Methylene-Bridged Bisphosphine Monoxide Ligands for Palladium-Catalyzed Copolymerization of Ethylene and Polar Monomers.

Abstract

A series of palladium complexes bearing a bisphosphine monoxide with a methylene linker, that is, [κ2-P,O-(R12P)CH2P(O)R22]PdMe(2,6-lutidine)][BArF4] (Pd/BPMO), were synthesized and evaluated as catalysts for the homopolymerization of ethylene and the copolymerization of ethylene and polar monomers. X-ray crystallographic analyses revealed that these Pd/BPMO complexes exhibit significantly narrower bite angles and longer Pd-O bonds than Pd/BPMO complexes bearing a phenylene linker, while maintaining almost constant Pd-P bond lengths.
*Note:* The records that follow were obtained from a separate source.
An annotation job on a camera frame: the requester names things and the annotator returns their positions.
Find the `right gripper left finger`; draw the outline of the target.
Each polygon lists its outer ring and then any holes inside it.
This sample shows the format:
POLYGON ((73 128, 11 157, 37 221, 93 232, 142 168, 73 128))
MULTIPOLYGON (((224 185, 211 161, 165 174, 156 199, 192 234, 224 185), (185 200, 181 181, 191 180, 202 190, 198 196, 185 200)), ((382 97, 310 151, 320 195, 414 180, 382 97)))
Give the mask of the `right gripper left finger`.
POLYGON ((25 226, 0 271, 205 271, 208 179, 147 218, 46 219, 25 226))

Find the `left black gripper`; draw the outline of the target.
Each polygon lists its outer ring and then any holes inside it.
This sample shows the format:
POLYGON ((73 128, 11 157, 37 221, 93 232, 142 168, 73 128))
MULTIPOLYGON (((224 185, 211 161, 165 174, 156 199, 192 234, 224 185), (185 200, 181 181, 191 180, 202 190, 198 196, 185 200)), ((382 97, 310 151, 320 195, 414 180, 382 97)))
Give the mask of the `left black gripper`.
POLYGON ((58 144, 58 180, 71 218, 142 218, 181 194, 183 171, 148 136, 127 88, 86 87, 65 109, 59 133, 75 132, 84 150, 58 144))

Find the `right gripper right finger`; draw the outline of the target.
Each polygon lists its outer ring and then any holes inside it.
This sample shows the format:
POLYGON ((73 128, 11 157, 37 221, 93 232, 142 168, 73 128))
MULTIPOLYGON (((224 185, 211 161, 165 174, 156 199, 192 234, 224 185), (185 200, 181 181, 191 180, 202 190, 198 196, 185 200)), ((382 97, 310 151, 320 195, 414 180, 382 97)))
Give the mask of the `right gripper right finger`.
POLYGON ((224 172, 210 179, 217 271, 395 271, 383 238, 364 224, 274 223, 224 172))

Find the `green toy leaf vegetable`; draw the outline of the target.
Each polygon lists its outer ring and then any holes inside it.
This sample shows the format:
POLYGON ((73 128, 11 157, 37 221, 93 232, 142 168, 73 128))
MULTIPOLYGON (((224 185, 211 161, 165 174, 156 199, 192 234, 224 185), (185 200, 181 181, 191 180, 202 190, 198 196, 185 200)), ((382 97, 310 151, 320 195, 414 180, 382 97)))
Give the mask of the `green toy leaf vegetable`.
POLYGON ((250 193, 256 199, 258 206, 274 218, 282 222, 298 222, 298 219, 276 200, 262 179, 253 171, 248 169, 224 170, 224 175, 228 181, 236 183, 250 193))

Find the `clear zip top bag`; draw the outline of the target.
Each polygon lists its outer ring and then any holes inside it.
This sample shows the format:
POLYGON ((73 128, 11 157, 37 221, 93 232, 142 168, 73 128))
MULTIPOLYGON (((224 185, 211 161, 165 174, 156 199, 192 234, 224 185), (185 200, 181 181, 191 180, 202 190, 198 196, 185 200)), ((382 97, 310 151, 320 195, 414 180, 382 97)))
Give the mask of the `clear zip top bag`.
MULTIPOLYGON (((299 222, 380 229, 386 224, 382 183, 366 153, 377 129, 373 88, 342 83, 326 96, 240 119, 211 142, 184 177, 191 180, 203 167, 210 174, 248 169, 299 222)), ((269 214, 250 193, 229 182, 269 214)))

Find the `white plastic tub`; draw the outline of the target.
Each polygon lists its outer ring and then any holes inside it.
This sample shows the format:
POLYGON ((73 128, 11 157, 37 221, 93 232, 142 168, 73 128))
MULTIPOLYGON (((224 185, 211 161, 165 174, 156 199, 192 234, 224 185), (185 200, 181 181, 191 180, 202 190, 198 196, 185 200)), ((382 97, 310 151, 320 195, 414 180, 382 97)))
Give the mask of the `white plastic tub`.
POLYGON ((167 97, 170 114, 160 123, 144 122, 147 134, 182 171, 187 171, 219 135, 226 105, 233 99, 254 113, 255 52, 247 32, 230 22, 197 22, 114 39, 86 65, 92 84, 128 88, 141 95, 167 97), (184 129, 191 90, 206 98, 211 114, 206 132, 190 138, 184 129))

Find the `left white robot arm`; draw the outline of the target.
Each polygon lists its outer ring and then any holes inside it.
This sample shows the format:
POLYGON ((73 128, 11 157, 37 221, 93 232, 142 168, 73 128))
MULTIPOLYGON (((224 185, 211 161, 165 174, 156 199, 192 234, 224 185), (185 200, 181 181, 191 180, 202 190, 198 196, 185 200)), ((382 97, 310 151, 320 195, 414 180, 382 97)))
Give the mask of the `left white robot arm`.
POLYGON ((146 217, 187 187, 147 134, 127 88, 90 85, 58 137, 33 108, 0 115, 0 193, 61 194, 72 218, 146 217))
Among the complexes synthesized, menthyl-substituted complex 3f (R1 = (1R,2S,5R)-2-isopropyl-5-methylcyclohexan-1-yl; R2 = Me) showed the best catalytic performance in the homo- and copolymerization in terms of molecular weight and polymerization activity. Meanwhile, complex 3e (R1 = t-Bu; R2 = Me) exhibited a markedly higher incorporation of comonomers in the copolymerization of ethylene and allyl acetate (≤12.0 mol %) or methyl methacrylate (≤0.6 mol %). The catalytic system represents one of the first examples of late-transition-metal complexes bearing an alkylene-bridged bidentate ligand that afford high-molecular-weight copolymers from the copolymerization of ethylene and polar monomers.